Python list comprehension - want to avoid repeated evaluation - python

I have a list comprehension which approximates to:
[f(x) for x in l if f(x)]
Where l is a list and f(x) is an expensive function which returns a list.
I want to avoid evaluating f(x) twice for every non-empty occurance of f(x). Is there some way to save its output within the list comprehension?
I could remove the final condition, generate the whole list and then prune it, but that seems wasteful.
Edit:
Two basic approaches have been suggested:
An inner generator comprehension:
[y for y in (f(x) for x in l) if y]
or memoization.
I think the inner generator comprehension is elegant for the problem as stated. In actual fact I simplified the question to make it clear, I really want:
[g(x, f(x)) for x in l if f(x)]
For this more complicated situation, I think memoization produces a cleaner end result.

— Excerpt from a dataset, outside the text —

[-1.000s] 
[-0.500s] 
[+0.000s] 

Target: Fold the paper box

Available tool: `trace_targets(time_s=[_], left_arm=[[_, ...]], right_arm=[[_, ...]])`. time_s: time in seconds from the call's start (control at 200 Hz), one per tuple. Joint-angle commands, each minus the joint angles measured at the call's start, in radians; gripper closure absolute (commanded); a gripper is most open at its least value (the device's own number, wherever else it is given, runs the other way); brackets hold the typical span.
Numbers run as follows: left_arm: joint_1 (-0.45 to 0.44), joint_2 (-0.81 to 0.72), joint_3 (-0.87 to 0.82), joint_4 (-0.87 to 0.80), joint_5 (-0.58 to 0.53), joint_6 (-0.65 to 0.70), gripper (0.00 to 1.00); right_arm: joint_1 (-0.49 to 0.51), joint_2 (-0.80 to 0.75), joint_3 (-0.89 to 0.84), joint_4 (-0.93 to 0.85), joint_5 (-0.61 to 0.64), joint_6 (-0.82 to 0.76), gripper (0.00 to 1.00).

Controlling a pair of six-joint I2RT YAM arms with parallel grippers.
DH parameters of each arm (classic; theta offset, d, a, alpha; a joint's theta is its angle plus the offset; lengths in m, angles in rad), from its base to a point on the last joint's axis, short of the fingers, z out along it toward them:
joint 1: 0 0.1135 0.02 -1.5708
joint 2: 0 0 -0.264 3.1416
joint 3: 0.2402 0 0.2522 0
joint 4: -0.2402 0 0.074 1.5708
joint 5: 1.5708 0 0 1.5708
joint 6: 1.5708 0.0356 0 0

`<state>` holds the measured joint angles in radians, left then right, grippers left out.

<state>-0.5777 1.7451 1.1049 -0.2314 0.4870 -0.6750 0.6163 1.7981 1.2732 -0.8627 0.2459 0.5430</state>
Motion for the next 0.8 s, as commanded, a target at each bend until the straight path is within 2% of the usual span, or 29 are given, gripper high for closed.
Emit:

[y for y in (f(x) for x in l) if y]
Will do.

Starting Python 3.8, and the introduction of assignment expressions (PEP 572) (:= operator), it's possible to use a local variable within a list comprehension in order to avoid calling twice the same function:
In our case, we can name the evaluation of f(x) as a variable y while using the result of the expression to filter the list but also as the mapped value:
[y for x in l if (y := f(x))]

A solution (the best if you have repeated value of x) would be to memoize the function f, i.e. to create a wrapper function that saves the argument by which the function is called and save it, than return it if the same value is asked.
a really simple implementation is the following:
storage = {}
def memoized(value):
if value not in storage:
storage[value] = f(value)
return storage[value]
[memoized(x) for x in l if memoized(x)]
and then use this function in the list comprehension. This approach is valid under two condition, one theoretical and one practical. The first one is that the function f should be deterministic, i.e. returns the same results given the same input, and the other is that the object x can be used as a dictionary keys. If the first one is not valid than you should recompute f each timeby definition, while if the second one fails it is possible to use some slightly more robust approaches.
You can find a lot of implementation of memoization around the net, and I think that the new versions of python have something included in them too.
On a side note, never use the small L as a variable name, is a bad habit as it can be confused with an i or a 1 on some terminals.
EDIT:
as commented, a possible solution using generators comprehension (to avoid creating useless duplicate temporaries) would be this expression:
[g(x, fx) for x, fx in ((x,f(x)) for x in l) if fx]
You need to weight your choice given the computational cost of f, the number of duplication in the original list and memory at you disposition. Memoization make a space-speed tradeoff, meaning that it keep tracks of each result saving it, so if you have huge lists it can became costly on the memory occupation front.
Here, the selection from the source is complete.